Search code examples
c++regexmemory-leakscrashboost-xpressive

wsregex::compile crashes (memory leak) when handling regex string?


I would like to understand why my program crashes when I try to use the wsregex::compile of BOOST with the following string:

(?P<path>\b[a-z]:\\(?:[^\\/:*?"<>|\r\n]+\\)*[^\\/:*?"<>|\r\n]*)?
(:)?
(?P<ip>(25[0-5]|2[0-4][0-9]|[01]?[0-9][0-9]?)\.(25[0-5]|2[0-4][0-9]|[01]?[0-9][0-9]?)\.(25[0-5]|2[0-4][0-9]|[01]?[0-9][0-9]?)\.(25[0-5]|2[0-4][0-9]|[01]?[0-9][0-9]?)\b)
(;(?P<port>\d*))?
(:(?P<port>\b\d+\b):(?P<password>[\w]*))?
(:(?P<password>\b\d+\b))?

In regex buddy everything appears to be fine. I used the JGSoft flavor option on RegexBuddy.

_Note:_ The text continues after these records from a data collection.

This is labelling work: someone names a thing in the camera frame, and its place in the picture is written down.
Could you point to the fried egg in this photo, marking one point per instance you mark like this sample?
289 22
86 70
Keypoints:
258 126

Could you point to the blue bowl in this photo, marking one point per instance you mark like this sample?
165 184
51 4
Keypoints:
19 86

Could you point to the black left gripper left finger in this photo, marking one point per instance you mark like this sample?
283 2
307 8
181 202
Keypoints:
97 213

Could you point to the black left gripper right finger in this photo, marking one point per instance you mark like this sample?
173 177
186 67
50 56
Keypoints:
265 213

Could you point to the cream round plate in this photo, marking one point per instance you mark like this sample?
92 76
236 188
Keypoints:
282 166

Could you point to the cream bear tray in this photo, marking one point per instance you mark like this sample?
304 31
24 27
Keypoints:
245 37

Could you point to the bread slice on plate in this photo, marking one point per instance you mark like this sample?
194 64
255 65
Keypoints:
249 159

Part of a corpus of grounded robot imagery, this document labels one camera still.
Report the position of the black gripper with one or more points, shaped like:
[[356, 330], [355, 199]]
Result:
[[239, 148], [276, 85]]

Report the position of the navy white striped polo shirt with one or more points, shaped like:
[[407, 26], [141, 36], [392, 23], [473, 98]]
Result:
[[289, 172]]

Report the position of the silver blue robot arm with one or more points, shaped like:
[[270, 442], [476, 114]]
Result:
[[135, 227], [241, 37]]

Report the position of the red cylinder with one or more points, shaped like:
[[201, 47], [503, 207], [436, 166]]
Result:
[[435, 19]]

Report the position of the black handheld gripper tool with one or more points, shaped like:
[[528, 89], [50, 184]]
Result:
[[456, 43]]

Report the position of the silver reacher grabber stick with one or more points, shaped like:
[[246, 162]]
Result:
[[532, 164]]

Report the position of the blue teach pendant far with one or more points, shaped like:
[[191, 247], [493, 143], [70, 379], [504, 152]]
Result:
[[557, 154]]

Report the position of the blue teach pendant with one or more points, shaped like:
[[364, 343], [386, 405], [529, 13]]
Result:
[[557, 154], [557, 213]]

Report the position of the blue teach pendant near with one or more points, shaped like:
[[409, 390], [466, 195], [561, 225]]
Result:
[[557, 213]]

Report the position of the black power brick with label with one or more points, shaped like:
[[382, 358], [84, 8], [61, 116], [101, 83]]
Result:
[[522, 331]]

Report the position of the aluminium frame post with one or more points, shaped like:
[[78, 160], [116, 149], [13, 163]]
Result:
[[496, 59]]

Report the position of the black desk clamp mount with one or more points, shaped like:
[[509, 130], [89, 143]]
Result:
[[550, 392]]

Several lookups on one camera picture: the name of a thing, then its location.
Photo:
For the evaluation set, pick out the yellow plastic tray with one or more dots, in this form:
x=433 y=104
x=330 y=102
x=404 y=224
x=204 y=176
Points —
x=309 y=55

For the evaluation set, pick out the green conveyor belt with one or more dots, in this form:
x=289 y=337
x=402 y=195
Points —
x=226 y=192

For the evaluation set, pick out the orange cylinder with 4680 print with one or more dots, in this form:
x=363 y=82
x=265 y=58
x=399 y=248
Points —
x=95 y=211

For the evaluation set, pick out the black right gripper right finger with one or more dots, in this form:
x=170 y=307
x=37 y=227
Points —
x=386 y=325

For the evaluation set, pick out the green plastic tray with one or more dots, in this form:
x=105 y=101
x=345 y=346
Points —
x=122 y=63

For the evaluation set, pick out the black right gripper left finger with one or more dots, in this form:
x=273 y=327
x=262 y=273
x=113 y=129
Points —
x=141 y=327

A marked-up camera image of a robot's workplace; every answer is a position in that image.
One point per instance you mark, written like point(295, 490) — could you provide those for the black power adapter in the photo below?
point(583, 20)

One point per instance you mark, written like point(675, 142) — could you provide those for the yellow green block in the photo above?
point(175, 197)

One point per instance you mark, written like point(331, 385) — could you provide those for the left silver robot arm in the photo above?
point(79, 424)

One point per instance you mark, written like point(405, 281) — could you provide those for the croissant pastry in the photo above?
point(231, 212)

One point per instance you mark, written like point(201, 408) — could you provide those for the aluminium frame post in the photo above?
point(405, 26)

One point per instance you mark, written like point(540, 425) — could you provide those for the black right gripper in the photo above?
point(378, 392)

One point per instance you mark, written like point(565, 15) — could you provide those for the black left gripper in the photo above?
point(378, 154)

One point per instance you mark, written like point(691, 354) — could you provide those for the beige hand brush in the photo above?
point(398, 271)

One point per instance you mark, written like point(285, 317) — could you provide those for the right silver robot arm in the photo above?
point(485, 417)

I am validating the following:

c:\My Documents\Test\test.csv:1.12.12.13:111:admin
c:\My Documents\Test\test.csv:1.12.12.13:111
c:\My Documents\Test\test.csv:1.12.12.13;111
1.12.12.13:111
1.12.12.13;111

Can you guys help me. Thanks a lot.


Solution

  • This is neither a memory leak nor a crash as far as I can tell. Xpressive is throwing an exception because this is an invalid pattern. The following program:

    #include <iostream>
    #include <boost/xpressive/xpressive_dynamic.hpp>
    
    namespace xpr = boost::xpressive;
    
    int main()
    {
        const char pattern[] =
            "(?P<path>\\b[a-z]:\\\\(?:[^\\\\/:*?\"<>|\\r\\n]+\\\\)*[^\\\\/:*?\"<>|\\r\\n]*)?"
            "(:)?"
            "(?P<ip>(25[0-5]|2[0-4][0-9]|[01]?[0-9][0-9]?)\\.(25[0-5]|2[0-4][0-9]|[01]?[0-9][0-9]?)\\.(25[0-5]|2[0-4][0-9]|[01]?[0-9][0-9]?)\\.(25[0-5]|2[0-4][0-9]|[01]?[0-9][0-9]?)\\b)"
            "(;(?P<port>\\d*))?"
            "(:(?P<port>\\b\\d+\\b):(?P<password>[\\w]*))?"
            "(:(?P<password>\\b\\d+\\b))?";
        try
        {
            xpr::sregex rx = xpr::sregex::compile(pattern);
        }
        catch(xpr::regex_error const & e)
        {
            std::cout << e.what() << std::endl;
        }
    }
    

    Outputs:

    named mark already exists
    

    Indeed, it does. This pattern uses "port" and "password" twice as the name of a capturing group. Xpressive doesn't like that. Just pick unique names for your captures and you should be fine.